= Jamshidian's trick =

Price model technique

Jamshidian's trick is a technique for one-factor asset price models, which re-expresses an option on a portfolio of assets as a portfolio of options. It was developed by Farshid Jamshidian in 1989.

The trick relies on the following simple, but very useful mathematical observation. Consider a sequence of monotone (increasing) functions $f_i$ of one real variable (which map onto $[0,\infty)$), a random variable $W$, and a constant $K\ge0$.
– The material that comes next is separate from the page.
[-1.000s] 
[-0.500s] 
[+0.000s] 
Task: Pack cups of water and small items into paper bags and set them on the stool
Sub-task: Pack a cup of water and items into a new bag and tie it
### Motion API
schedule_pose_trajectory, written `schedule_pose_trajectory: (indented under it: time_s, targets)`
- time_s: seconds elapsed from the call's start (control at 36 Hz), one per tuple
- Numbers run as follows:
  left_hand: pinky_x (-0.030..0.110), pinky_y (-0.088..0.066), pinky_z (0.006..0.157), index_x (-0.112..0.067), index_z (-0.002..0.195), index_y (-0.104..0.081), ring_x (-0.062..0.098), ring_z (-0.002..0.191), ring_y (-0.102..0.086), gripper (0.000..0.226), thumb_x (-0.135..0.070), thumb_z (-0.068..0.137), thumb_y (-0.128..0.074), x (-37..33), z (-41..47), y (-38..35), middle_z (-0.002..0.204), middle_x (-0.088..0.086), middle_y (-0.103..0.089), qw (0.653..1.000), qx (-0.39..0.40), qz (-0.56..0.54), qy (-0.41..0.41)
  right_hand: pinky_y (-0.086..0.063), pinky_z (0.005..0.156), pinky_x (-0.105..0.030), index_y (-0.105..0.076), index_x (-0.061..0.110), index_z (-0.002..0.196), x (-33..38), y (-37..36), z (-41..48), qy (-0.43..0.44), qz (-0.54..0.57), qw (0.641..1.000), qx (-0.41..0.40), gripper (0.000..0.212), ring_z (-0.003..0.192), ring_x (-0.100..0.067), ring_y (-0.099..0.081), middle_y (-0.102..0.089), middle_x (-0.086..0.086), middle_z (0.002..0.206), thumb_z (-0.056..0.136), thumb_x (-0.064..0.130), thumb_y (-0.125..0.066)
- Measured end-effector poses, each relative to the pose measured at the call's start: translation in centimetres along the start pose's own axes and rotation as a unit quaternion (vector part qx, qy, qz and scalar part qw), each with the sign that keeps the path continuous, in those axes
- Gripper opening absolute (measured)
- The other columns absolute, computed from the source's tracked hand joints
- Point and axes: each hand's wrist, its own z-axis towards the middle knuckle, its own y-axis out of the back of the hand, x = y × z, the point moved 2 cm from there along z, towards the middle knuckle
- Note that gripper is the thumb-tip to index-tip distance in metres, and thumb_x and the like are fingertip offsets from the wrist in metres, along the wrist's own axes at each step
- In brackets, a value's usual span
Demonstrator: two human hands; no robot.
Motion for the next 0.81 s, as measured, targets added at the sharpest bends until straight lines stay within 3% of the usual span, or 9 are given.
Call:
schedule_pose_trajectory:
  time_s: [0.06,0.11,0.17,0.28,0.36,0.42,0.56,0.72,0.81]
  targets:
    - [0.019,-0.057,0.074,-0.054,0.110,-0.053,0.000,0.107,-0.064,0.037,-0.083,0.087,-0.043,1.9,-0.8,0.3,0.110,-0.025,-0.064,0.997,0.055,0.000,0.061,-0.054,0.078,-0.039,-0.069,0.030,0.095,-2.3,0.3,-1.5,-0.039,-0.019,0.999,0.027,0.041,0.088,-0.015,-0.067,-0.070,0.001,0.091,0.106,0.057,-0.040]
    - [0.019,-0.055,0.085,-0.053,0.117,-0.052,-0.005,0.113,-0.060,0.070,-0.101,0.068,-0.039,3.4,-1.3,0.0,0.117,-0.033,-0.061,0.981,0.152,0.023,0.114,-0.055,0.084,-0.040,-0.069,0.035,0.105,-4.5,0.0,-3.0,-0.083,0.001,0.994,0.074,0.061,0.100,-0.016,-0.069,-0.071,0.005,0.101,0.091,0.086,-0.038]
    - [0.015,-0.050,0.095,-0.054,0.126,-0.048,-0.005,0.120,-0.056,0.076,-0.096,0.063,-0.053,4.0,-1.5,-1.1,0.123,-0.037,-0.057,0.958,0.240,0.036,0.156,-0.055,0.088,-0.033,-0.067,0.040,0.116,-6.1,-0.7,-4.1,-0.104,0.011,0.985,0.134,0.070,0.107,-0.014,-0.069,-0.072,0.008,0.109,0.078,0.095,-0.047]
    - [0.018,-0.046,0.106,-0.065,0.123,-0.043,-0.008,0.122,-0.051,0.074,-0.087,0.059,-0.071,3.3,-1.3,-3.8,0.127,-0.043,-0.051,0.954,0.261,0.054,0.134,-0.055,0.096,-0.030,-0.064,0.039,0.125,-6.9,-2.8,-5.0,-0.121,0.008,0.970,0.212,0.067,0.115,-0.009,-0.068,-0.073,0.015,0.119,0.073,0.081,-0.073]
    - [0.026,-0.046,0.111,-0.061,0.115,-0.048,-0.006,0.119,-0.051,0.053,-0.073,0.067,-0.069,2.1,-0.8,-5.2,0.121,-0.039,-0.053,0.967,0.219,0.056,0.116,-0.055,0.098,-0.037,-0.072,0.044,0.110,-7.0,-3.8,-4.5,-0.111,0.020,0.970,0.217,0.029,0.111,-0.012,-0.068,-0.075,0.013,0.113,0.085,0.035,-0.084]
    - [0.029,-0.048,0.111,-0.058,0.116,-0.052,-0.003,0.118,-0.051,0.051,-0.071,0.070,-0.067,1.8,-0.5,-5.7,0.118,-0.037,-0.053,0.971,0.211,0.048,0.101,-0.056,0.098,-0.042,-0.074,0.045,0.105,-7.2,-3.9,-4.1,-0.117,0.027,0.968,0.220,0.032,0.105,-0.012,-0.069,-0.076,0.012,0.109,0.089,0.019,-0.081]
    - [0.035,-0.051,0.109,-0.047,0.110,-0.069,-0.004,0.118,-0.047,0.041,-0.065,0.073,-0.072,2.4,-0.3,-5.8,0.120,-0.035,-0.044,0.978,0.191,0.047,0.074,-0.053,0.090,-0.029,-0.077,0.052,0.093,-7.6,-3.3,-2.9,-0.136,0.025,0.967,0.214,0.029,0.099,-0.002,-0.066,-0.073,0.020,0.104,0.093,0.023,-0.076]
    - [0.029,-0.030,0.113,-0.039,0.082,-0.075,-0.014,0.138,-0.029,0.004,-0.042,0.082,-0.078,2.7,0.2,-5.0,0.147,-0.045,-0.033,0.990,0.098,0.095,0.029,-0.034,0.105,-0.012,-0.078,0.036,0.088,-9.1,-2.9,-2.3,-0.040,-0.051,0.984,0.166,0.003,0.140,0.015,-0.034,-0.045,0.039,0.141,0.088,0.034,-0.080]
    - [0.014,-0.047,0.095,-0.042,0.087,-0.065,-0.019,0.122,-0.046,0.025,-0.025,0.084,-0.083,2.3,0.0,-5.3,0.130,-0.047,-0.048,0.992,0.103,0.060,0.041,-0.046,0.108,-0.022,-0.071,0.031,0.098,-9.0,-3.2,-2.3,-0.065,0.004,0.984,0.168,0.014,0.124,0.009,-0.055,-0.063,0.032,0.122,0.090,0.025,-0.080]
Since the function $\sum_i f_i$ is also increasing and maps onto $[0,\infty)$, there is a unique solution $w\in\mathbb{R}$ to the equation $\sum_i f_i(w)=K.$

Since the functions $f_i$ are increasing:
$\left(\sum_i f_i(W)-K\right)_+ = \left(\sum_i (f_i(W)-f_i(w))\right)_+ = \sum_i (f_i(W)-f_i(w))1_{\{W\ge w\}} = \sum_i(f_i(W)-f_i(w))_+.$

In financial applications, each of the random variables $f_i(W)$ represents an asset value, the number $K$ is the strike of the option on the portfolio of assets. We can therefore express the payoff of an option on a portfolio of assets in terms of a portfolio of options on the individual assets $f_i(W)$ with corresponding strikes $f_i(w)$.